WHAT TO WORK ON: Copy each line of the following material that has the string "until".

RECORDS SHOWN:
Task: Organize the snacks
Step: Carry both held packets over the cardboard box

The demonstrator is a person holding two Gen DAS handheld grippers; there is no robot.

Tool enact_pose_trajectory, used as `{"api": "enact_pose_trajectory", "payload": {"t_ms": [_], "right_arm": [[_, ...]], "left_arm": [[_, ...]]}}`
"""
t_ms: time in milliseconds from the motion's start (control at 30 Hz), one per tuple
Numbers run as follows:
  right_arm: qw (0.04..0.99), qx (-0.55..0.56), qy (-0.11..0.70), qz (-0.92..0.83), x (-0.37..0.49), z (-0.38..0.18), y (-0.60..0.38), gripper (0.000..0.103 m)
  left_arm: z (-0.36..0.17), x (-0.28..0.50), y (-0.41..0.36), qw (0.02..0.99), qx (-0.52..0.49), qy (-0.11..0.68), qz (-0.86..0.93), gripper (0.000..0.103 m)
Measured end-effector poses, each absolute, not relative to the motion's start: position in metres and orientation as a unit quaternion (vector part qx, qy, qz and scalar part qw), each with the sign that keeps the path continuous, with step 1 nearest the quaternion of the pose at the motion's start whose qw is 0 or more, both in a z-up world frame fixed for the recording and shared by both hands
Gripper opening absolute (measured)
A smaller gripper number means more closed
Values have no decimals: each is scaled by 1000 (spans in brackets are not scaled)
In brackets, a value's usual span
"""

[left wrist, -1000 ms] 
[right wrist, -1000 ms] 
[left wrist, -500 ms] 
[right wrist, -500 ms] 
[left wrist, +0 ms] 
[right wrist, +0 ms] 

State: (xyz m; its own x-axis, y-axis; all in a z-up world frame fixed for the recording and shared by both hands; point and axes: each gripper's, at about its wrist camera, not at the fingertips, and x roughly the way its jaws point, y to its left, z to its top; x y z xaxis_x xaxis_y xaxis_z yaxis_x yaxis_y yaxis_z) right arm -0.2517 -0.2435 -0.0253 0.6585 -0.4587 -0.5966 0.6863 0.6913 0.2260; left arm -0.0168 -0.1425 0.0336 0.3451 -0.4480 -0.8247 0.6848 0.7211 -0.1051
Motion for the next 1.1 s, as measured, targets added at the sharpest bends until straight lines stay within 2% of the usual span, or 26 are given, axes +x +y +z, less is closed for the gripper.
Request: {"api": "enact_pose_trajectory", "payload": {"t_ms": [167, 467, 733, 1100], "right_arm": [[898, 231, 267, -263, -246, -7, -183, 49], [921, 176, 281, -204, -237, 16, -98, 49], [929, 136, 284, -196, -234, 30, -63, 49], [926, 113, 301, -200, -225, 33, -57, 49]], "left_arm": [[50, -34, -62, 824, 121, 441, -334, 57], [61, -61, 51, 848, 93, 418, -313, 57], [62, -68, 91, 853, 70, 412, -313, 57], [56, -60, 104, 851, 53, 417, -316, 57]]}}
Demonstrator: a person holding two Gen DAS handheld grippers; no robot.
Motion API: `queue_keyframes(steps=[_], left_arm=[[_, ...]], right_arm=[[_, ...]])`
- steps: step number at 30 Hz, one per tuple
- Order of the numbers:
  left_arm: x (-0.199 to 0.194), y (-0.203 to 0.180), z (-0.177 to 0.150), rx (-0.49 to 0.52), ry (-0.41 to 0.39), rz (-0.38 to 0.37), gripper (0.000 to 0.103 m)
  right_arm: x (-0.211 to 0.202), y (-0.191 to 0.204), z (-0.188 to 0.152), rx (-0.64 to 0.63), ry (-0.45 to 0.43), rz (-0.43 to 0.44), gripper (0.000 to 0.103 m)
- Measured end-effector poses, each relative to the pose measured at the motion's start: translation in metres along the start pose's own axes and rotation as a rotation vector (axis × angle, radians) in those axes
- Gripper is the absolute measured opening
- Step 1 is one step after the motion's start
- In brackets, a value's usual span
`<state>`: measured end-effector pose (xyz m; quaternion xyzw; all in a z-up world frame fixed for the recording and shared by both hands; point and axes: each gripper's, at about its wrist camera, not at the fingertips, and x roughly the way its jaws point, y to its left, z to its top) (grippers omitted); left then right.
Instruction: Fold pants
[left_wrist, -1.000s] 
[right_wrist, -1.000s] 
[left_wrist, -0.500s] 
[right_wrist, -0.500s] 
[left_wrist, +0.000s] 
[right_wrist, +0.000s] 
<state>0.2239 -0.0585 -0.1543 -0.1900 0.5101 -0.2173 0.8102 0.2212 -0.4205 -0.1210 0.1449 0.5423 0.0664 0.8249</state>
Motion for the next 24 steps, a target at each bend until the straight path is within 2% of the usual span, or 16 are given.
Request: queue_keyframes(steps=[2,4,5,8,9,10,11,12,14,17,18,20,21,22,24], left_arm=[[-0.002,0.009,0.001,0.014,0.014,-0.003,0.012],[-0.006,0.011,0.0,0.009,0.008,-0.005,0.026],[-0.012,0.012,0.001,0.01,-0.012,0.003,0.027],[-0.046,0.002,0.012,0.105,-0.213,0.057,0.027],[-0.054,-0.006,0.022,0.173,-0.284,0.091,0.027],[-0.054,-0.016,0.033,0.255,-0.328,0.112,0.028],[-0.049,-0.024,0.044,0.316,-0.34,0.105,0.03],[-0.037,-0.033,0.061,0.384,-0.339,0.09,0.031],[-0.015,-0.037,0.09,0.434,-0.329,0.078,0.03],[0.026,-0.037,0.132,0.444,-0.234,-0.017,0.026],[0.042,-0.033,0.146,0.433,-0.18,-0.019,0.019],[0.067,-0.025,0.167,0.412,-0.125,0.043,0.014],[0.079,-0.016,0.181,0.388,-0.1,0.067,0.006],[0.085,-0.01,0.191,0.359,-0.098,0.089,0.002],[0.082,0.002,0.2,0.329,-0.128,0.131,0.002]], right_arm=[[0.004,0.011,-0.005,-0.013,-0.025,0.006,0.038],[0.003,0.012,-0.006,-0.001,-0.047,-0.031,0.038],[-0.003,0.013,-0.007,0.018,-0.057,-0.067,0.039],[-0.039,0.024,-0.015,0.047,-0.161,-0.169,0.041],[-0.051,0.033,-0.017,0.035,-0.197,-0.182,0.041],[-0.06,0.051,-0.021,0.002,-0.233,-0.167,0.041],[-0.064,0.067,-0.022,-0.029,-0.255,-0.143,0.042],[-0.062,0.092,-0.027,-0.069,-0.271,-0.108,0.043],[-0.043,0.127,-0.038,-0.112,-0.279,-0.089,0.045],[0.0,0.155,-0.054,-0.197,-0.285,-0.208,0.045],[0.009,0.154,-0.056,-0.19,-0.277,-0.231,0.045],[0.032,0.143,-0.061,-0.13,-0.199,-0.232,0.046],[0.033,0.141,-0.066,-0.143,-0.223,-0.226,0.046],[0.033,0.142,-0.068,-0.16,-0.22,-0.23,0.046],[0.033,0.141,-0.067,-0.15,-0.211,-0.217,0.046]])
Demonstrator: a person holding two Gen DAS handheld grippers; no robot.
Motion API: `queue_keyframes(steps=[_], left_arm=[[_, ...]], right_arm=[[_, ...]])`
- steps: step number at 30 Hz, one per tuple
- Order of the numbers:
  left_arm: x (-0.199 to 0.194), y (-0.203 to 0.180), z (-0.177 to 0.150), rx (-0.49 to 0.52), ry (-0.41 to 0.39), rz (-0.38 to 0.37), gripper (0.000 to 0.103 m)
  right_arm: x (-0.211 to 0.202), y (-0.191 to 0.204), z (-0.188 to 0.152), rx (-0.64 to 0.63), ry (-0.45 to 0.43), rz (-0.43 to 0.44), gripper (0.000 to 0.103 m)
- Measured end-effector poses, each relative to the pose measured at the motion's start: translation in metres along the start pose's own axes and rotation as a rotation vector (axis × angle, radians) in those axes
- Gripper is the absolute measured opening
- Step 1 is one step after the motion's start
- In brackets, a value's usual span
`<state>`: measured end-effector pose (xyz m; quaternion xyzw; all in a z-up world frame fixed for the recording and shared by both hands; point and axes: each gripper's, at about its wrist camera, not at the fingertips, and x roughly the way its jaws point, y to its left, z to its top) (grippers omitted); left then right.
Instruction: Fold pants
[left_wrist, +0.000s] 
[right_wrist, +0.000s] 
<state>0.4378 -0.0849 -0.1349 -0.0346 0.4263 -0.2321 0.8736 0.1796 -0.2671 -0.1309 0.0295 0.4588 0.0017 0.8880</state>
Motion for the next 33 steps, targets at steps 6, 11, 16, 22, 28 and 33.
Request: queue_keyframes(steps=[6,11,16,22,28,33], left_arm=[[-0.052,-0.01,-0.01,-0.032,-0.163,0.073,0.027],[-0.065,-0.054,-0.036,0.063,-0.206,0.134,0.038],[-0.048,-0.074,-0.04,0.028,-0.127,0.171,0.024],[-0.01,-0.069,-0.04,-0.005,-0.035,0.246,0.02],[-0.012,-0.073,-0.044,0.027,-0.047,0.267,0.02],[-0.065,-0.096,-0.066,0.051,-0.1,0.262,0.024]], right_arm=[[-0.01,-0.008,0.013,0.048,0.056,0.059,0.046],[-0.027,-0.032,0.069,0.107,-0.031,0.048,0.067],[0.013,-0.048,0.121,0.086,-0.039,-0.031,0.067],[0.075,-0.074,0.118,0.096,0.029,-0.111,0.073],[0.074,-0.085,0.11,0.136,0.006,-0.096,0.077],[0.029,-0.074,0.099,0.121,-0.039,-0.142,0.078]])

SOLUTION TO THE PROBLEM:
Motion for the next 1.1 s, as measured, targets added at the sharpest bends until straight lines stay within 2% of the usual span, or 26 are given, axes +x +y +z, less is closed for the gripper.
Motion for the next 24 steps, a target at each bend until the straight path is within 2% of the usual span, or 16 are given.

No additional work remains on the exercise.